The following candidates were elected:
- Party mandates - Johann Kurzbauer (ÖVP), 2,526 votes; Heidemaria Onodi (SPÖ), 1,616 votes; and Robert Sigl (SPÖ), 2,625 votes.

Substitutions:
- Heidemaria Onodi (SPÖ) resigned on 31 March 1998 and was replaced by Anton Heinzl (SPÖ) on 7 April 1998.

=====1994=====
Results of the 1994 legislative election held on 9 October 1994:

| Party |  |  | Votes per district |  |  |  |  | Total votes | % | Seats |
| Lilien- feld | St. Pölten City | St.
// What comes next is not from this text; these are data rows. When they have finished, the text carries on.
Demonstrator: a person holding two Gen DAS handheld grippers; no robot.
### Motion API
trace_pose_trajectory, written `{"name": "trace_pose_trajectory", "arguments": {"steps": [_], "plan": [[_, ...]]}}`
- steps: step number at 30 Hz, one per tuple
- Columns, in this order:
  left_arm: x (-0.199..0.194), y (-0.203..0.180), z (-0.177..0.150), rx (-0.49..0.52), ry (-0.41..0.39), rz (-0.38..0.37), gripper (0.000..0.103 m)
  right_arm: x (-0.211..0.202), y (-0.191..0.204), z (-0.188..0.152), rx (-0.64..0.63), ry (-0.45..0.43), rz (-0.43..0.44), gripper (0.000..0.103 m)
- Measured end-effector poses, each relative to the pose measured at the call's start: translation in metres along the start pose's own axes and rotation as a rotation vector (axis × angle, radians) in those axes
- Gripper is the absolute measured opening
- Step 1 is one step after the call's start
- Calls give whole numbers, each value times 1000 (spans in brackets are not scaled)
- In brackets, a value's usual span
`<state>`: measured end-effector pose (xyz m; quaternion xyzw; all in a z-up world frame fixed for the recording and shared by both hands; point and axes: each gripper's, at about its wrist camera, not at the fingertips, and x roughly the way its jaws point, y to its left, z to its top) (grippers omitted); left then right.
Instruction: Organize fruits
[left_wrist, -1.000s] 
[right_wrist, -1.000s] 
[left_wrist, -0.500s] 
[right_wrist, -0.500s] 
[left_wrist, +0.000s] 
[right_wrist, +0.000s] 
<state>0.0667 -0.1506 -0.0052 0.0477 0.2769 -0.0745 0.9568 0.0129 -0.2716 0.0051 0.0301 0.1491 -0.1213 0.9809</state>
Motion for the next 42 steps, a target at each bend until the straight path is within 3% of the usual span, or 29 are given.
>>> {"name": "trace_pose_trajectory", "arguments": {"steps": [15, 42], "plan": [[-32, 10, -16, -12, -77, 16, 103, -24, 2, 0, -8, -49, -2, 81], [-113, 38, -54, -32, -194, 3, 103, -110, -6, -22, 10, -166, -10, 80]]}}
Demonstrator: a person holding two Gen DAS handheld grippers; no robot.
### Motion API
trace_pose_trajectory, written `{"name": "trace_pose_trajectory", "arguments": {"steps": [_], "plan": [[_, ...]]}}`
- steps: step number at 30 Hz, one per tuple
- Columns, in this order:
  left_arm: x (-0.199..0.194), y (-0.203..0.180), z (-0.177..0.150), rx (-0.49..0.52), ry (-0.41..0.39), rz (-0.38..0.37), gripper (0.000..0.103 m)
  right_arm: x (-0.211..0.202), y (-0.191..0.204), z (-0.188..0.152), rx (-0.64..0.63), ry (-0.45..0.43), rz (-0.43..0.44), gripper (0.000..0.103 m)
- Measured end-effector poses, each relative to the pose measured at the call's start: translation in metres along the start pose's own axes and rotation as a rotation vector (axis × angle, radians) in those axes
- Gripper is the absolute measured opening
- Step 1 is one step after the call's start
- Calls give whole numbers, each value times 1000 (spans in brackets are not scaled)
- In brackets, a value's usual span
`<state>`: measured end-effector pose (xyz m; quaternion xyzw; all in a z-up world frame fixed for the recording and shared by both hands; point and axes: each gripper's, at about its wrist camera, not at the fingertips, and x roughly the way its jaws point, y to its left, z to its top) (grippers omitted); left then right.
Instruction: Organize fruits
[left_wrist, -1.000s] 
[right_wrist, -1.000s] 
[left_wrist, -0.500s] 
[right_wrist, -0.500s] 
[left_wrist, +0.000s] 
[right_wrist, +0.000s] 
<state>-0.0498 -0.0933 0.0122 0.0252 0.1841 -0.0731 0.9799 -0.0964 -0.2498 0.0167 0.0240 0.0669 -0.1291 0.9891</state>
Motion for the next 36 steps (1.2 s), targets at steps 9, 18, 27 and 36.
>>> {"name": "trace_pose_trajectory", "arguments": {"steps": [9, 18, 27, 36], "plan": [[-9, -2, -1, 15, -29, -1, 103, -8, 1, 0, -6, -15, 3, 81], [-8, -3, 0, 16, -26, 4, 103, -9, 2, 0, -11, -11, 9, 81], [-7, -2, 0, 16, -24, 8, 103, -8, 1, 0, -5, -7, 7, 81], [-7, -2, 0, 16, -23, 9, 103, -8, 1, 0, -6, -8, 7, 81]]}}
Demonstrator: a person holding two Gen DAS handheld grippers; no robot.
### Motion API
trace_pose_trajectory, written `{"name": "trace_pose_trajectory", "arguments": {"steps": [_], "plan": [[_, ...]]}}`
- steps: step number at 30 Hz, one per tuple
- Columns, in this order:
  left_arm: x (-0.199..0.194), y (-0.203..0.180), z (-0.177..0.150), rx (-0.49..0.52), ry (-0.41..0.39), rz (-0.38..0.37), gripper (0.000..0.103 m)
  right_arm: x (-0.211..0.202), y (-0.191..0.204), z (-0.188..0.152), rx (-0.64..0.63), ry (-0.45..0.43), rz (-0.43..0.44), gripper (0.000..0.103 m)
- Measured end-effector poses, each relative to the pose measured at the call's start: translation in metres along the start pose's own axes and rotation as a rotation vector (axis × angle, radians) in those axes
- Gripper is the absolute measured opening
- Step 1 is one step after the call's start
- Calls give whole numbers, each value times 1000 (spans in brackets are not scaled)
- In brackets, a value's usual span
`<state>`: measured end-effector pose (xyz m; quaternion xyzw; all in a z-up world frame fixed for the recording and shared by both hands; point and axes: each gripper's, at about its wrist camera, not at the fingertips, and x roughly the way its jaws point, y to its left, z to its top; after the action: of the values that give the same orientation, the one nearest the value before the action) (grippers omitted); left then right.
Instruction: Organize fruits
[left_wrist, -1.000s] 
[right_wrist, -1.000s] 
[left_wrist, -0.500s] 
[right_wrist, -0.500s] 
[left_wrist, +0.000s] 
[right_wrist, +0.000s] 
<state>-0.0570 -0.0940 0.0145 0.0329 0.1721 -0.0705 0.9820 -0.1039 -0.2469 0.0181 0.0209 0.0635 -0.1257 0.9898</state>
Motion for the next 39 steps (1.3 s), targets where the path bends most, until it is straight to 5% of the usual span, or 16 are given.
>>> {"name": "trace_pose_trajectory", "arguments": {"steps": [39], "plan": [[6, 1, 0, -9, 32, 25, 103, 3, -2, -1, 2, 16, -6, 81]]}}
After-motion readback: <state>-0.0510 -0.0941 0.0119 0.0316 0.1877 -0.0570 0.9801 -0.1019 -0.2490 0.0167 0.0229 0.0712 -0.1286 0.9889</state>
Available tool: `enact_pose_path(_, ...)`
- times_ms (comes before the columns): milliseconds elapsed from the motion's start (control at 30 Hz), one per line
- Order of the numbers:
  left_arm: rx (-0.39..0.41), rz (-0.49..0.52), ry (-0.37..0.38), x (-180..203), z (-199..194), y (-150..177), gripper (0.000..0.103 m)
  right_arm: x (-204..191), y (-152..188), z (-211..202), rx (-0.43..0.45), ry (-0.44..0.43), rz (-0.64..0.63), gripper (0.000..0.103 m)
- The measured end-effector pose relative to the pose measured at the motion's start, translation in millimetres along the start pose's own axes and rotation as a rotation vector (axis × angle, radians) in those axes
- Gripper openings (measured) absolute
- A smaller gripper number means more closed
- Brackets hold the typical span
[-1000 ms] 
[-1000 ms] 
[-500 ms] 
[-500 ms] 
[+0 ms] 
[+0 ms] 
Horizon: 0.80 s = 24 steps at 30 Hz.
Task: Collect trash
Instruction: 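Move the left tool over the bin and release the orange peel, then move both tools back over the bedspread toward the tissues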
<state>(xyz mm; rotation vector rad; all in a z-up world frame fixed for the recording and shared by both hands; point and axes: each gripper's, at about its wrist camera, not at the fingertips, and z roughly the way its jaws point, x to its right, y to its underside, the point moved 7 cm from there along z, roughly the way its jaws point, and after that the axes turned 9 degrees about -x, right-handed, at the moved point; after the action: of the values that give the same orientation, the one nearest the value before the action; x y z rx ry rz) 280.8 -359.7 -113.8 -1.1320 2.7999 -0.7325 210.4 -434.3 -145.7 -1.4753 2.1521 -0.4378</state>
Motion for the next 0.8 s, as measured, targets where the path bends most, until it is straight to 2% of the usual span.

Pölten | Tulln | Voting card |
|  | Social Democratic Party of Austria | SPÖ | 7,063 | 13,893 | 17,802 | 11,223 | 1,263 | 51,244 | 36.41% | 1 |
|  | Austrian People's Party | ÖVP | 5,080 | 6,230 | 18,709 | 13,086 | 1,280 | 44,385 | 31.53% | 1 |
|  | Freedom Party of Austria | FPÖ | 3,103 | 4,895 | 10,321 | 7,216 | 691 | 26,226 | 18.63% | 0 |
|  | The Greens | GRÜNE | 841 | 2,125 | 3,064 | 2,128 | 427 | 8,585 | 6.10% | 0 |
|  | Liberal Forum | LiF | 657 | 1,783 | 2,604 | 2,275 | 319 | 7,638 | 5.43% | 0 |
|  | No – Civic Action Group Against the Sale of Austria | NEIN | 323 | 377 | 792 | 383 | 30 | 1,905 | 1.35% | 0 |
|  | Communist Party of Austria | KPÖ | 116 | 150 | 125 | 110 | 17 | 518 | 0.37% | 0 |
|  | United Greens Austria – List Adi Pinter | VGÖ | 20 | 29 | 44 | 38 | 6 | 137 | 0.10% | 0 |
|  | Citizen Greens Austria – Free Democrats | BGÖ | 15 | 29 | 40 | 34 | 2 | 120 | 0.09% | 0 |
| Valid Votes |  |  | 17,218 | 29,511 | 53,501 | 36,493 | 4,035 | 140,758 | 100.00% | 2 |
| Rejected Votes |  |  | 503 | 751 | 1,545 | 958 | 48 | 3,805 | 2.63% |  |
| Total Polled |  |  | 17,721 | 30,262 | 55,046 | 37,451 | 4,083 | 144,563 | 86.49% |  |
| Registered Electors |  |  | 20,544 | 37,199 | 65,366 | 44,042 |  | 167,151 |  |  |
| Turnout |  |  | 86.26% | 81.35% | 84.21% | 85.03% |  | 86.49% |  |  |

The following candidates were elected:
- Party mandates - Johann Kurzbauer (ÖVP), 4,363 votes; and Robert Sigl (SPÖ), 3,616 votes.